22/09/2025

O caderno azul/Depois da chuva

Por detrás de uma janela sem cortinas



O nome de André Juillard será conhecido de muitos, como desenhador de vários dos álbuns de Blake e Mortimer das últimas duas décadas. Para esses, será uma surpresa descobri-lo como autor completo de O caderno azul, que lhe valeu um troféu em Angoulême para o Melhor Álbum, em 1995.

Aquando da sua publicação, foi também uma surpresa, uma vez que até aí Juillard sempre cultivara de forma sólida o desenho do género histórico e aqui assumia arte e argumento, para contar uma história contemporânea, sensível e intimista, sobre relações cruzadas provocadas pelo destino - e a vontade de alguns seres humanos.

O ponto de partida do livro é uma avaria do metro que o deixa parado em frente a uma janela sem cortinas.
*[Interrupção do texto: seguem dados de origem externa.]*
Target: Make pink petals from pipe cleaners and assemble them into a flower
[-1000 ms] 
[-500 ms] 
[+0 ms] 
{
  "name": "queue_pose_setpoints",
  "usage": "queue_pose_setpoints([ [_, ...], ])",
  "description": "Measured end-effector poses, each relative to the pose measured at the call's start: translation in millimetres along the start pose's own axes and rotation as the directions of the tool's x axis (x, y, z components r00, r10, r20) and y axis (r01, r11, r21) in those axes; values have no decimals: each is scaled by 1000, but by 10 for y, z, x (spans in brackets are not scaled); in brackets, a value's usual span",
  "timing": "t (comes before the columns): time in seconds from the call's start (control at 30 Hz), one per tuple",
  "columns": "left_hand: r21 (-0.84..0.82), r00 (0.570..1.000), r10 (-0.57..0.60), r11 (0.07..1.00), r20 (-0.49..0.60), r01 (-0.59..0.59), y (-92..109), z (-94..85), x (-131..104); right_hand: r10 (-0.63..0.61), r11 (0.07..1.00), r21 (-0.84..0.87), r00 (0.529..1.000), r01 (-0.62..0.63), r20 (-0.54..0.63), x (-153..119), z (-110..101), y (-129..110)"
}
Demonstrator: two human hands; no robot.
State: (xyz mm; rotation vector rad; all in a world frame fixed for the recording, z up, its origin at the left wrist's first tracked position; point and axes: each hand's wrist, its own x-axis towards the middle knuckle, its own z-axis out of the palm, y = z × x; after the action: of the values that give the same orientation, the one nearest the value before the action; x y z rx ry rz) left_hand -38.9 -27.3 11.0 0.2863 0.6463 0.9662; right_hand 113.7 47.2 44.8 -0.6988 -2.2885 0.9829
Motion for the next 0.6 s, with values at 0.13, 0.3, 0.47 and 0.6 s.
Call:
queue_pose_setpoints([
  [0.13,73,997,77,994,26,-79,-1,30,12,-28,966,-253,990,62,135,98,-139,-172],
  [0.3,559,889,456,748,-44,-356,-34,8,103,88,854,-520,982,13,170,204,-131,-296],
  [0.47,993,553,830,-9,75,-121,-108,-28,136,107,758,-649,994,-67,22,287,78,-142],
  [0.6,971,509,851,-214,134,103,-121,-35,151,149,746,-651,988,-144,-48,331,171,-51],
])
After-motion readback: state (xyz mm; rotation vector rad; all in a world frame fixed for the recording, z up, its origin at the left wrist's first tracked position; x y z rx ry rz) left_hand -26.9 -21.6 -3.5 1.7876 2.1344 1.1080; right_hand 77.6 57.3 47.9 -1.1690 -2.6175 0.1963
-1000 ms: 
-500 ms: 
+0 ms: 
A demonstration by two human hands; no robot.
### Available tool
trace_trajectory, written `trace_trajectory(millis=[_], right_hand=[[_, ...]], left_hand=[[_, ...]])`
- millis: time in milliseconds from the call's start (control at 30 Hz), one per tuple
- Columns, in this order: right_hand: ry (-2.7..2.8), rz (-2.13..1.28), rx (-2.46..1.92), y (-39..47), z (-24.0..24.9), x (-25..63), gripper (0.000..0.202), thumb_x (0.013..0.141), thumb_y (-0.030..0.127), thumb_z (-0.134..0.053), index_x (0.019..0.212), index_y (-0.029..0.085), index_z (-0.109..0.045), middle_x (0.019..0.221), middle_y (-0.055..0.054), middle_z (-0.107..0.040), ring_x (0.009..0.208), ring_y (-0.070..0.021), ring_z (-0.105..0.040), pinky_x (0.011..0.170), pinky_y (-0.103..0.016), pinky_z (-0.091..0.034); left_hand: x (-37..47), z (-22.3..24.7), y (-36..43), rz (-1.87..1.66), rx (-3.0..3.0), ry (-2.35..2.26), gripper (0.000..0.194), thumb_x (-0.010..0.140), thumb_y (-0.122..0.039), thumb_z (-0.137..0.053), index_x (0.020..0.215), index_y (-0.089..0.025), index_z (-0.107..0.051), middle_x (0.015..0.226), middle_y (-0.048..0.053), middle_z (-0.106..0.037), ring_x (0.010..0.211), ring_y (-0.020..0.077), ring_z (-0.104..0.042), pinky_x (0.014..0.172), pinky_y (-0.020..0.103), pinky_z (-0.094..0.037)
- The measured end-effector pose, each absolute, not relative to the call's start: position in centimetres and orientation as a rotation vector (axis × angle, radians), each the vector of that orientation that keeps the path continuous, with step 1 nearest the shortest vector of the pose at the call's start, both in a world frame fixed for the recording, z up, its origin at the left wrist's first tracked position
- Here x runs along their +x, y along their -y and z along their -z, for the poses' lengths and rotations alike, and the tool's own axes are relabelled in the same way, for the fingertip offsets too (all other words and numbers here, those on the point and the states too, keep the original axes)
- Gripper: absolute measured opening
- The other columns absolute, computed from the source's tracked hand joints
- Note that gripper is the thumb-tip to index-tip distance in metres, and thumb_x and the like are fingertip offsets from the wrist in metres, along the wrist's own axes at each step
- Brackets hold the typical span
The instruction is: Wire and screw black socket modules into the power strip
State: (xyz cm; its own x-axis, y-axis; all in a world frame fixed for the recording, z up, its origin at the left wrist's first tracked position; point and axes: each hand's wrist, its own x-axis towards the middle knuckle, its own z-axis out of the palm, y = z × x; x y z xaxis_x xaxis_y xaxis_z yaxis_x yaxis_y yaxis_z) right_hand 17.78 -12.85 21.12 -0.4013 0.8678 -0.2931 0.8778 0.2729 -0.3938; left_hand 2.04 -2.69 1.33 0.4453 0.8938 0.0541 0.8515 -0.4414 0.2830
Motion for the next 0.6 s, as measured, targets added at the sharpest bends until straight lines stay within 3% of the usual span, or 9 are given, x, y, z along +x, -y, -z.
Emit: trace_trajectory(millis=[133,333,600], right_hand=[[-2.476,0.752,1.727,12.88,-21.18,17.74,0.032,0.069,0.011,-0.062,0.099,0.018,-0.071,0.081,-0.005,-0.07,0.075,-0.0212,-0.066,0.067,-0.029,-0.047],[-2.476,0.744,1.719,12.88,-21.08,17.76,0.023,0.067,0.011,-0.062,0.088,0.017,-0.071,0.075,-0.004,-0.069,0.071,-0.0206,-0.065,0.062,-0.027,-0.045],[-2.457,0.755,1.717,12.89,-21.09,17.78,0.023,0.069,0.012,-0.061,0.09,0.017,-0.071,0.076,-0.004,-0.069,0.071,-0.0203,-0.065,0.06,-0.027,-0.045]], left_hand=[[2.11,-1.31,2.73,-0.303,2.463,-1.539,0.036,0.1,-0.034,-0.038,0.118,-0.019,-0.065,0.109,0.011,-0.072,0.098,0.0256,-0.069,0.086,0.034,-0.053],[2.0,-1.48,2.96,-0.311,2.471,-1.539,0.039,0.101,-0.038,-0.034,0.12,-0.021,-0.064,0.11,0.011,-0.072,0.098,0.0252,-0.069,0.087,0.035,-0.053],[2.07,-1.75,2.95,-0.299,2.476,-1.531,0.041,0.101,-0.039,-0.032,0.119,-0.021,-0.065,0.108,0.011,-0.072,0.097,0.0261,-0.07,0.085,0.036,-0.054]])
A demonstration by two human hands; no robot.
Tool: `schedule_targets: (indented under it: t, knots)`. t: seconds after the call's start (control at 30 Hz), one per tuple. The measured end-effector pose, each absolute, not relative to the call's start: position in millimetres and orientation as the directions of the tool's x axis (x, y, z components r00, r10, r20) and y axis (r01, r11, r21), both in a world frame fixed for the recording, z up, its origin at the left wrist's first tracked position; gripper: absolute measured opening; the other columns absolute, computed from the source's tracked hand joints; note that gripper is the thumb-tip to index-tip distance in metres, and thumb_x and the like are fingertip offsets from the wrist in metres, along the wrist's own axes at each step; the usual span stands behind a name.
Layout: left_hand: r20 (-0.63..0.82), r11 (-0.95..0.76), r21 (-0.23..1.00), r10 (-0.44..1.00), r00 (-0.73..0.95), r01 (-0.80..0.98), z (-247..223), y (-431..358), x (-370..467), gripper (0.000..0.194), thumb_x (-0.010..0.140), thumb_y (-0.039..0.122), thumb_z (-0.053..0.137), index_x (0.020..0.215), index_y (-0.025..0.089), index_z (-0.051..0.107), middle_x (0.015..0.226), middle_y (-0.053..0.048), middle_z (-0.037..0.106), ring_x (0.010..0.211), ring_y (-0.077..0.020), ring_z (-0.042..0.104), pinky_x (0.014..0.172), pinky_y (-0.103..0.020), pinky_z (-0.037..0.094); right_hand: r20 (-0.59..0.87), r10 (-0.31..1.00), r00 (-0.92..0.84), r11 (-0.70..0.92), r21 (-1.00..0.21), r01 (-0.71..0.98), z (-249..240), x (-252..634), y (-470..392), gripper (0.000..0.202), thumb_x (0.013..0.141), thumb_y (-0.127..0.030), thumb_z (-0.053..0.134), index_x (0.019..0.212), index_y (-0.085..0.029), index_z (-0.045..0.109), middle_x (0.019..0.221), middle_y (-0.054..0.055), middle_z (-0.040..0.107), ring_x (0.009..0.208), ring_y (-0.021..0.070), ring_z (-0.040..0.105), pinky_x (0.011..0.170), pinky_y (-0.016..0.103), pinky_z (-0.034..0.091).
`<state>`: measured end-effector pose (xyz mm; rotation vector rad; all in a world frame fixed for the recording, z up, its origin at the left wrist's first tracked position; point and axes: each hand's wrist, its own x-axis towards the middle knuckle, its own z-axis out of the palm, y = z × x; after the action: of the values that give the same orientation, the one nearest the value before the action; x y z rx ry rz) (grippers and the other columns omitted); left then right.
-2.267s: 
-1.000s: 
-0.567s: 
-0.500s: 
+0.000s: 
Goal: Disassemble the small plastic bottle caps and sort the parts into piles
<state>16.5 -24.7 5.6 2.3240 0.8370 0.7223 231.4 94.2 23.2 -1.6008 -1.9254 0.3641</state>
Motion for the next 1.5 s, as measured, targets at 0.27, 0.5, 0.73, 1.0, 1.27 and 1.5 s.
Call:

Por detrás dela está Louise, nua, pois acabou de tomar banho. A sua visão, como que hipnotiza Armand, preso na carruagem metropolitana, apaixonado à primeira vista e apostado em conhecer melhor a jovem que o deslumbrou. Começa aí um jogo misto, de sedução e do gato e do rato, embora não se saiba muito bem quem é o 'roedor' e quem é o 'felino'. A relação, no entanto, vai ganhar contornos inesperados e outros componentes: Victor, amigo de Armand, passageiro do mesmo metro, e Elena, natural da ex-Jugoslávia, a quem o acaso colocou entre os dois homens.

Com eles, Juillard, com o traço que lhe (re)conhecemos, realista q.b., capaz de recriar mulheres bonitas e misteriosas e assente num soberbo jogo de sombras servido por tons cromáticos sóbrios e delicados, revela uma mestria surpreendente ao nível da construção da história, na qual expõe sentimentos e sensações, desnuda - figurada mas também literalmente, embora de forma púdica - as suas personagens e torna-as humanas, capazes - ou não - de amarem e de se deixarem amar, de aceitarem os outros como são ou tentando destruir o que não conseguem ter.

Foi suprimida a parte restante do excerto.